With the above code, I sometimes get an "Invalid redirect URI" response. I think during the initial login, the redirect gets back with some URI parameters (e.g. "implicit/callback?code=xxxx"), which somehow is stored by okta-auth. If I don't do anything, the auto renewal sends the redirect uri as "implicit/callback?code=xxxx" and the server complains about it.

To work around the above, after login I reload the page (clicking enter in the address bar); this resets the information kept by okta-auth, and the auto renewal sends the correct redirect URI.

But, then I get the "The client specified not to prompt, but the user is not logged in." problem.

shuowu commented 4 years ago

@joao-fonseca-inmarsat The error, The client specified not to prompt, but the user is not logged in, only mean your app's session is expired when attempt to renew tokens, and the users need to re-login to get a new valid session.
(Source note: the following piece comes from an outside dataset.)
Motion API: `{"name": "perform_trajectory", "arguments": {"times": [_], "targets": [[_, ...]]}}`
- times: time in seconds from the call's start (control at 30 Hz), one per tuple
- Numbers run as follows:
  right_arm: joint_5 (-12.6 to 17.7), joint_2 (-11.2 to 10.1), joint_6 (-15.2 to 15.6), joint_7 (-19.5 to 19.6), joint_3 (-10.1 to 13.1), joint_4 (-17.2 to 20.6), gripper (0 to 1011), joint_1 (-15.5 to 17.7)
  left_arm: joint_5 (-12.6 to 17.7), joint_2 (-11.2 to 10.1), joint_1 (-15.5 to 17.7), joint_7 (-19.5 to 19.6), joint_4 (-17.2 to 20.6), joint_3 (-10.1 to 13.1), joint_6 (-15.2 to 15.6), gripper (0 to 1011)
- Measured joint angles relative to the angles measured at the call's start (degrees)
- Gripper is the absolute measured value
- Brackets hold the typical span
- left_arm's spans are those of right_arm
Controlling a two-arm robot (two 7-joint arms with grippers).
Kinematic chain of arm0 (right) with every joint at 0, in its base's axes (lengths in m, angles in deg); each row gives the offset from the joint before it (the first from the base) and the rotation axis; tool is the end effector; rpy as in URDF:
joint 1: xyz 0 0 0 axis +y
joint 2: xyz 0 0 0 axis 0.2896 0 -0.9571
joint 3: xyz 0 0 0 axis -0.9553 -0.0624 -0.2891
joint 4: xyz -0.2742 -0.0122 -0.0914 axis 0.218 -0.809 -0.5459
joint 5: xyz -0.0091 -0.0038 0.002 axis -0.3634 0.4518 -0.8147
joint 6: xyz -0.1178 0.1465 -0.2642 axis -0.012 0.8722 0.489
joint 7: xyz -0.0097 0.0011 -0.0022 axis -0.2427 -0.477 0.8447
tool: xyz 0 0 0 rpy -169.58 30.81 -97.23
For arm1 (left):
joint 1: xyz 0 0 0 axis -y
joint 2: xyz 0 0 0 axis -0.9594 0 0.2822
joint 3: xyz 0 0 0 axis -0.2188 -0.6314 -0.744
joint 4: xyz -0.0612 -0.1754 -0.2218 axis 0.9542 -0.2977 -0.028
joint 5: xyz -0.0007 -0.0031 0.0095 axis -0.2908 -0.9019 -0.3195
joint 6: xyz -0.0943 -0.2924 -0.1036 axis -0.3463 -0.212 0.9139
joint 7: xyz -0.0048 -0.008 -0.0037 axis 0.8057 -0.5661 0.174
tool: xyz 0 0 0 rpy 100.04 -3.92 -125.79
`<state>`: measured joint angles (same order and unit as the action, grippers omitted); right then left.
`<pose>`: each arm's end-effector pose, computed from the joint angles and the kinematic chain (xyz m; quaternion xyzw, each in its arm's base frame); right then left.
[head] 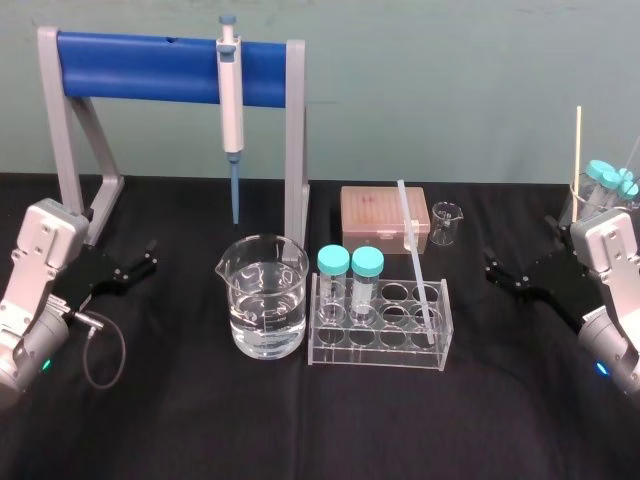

Per the code, looks like the timer you add only triggers the get token process (renew process included), but didn't handle the failure case (the error you see). I would suggest you check the sample code, which is doing the passive auto renew process without an active timer in the app. https://github.com/okta/samples-js-vue/blob/master/okta-hosted-login/src/App.vue#L84

joao-fonseca-inmarsat commented 4 years ago

@joao-fonseca-inmarsat The error, The client specified not to prompt, but the user is not logged in, only mean your app's session is expired when attempt to renew tokens, and the users need to re-login to get a new valid session.

Per the code, looks like the timer you add only triggers the get token process (renew process included), but didn't handle the failure case (the error you see). I would suggest you check the sample code, which is doing the passive auto renew process without an active timer in the app. https://github.com/okta/samples-js-vue/blob/master/okta-hosted-login/src/App.vue#L84

As I said in a previous post, the app's session is not expired. I can confirm that by accessing the dev-*.okta.com web pages on a different tab. Also, I had only logged in 3 minutes before (I'm using expireEarlySeconds=3420 to speed up the renewal process).

Again: the session expired error is caused by Chrome and the iframe used by okta-auth; Chrome requires cross-domain cookies (in this case dev-*.okta.com) to be set with "samesite=none" and they are not. When okta-auth tries to read the JSESSIONID cookie, it doesn't see it and thinks there's no session. But there is (and I've said it many times now), it's Chrome who is preventing the cookie from being read.

The example app you mention is not what I want. Before rendering each page, it verifies if the user is authenticated; if it's not, it will redirect to the Okta server. The user will perceive this as a blank screen for a few moments. Also, I'm on a SPA - the user may work for extended periods of time on the same page, which will be doing a lot of back-end requests. I don't want the web page to suddenly become blank while there's a token renewal in progress.